# [USACO08DEC]拍头Patting Heads 数学 BZOJ 1607

## 题目描述

It's Bessie's birthday and time for party games! Bessie has instructed the N (1 <= N <= 100,000) cows conveniently numbered 1..N to sit in a circle (so that cow i [except at the ends] sits next to cows i-1 and i+1; cow N sits next to cow 1). Meanwhile, Farmer John fills a barrel with one billion slips of paper, each containing some integer in the range 1..1,000,000.

Each cow i then draws a number A_i (1 <= A_i <= 1,000,000) (which is not necessarily unique, of course) from the giant barrel.

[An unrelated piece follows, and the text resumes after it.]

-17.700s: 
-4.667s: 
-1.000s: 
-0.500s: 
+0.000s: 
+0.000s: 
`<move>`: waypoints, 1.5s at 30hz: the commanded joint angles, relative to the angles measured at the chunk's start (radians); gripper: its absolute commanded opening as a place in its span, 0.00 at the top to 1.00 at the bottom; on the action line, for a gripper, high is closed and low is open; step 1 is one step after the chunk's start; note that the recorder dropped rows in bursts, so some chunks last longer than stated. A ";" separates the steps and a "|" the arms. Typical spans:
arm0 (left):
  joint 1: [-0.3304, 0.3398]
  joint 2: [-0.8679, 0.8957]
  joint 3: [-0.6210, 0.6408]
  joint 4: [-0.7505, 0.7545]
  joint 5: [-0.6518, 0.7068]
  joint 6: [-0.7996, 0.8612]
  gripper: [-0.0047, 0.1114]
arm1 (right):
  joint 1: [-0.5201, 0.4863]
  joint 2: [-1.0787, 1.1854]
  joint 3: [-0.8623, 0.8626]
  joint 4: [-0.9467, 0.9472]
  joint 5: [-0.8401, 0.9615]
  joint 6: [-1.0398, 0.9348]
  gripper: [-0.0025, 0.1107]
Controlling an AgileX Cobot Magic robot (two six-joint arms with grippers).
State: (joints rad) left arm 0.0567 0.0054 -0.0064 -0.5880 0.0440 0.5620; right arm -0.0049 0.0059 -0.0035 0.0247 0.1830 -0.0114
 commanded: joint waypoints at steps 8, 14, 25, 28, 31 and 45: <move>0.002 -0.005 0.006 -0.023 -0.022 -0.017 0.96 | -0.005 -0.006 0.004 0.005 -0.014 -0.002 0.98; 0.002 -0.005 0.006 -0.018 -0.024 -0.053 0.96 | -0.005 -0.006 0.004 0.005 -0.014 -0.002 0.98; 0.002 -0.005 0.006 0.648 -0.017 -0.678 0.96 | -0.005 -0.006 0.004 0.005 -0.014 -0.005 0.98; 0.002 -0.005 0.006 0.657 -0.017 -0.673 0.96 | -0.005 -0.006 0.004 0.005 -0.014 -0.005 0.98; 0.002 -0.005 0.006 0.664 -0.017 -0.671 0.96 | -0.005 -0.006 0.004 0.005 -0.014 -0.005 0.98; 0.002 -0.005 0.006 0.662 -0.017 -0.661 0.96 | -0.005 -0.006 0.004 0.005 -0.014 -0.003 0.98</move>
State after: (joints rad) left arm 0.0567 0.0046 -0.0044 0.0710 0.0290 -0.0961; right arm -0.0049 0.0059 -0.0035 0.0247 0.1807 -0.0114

Taking turns, each cow i then takes a walk around the circle and pats the heads of all other cows j such that her number A_i is exactly

divisible by cow j's number A_j; she then sits again back in her original position.

The cows would like you to help them determine, for each cow, the number of other cows she should pat.

## 输入输出格式

* Line 1: A single integer: N

* Lines 2..N+1: Line i+1 contains a single integer: A_i

* Lines 1..N: On line i, print a single integer that is the number of other cows patted by cow i.

## 输入输出样例

5
2
1
2
3
4


2
0
2
1
3


## 说明

The 5 cows are given the numbers 2, 1, 2, 3, and 4, respectively.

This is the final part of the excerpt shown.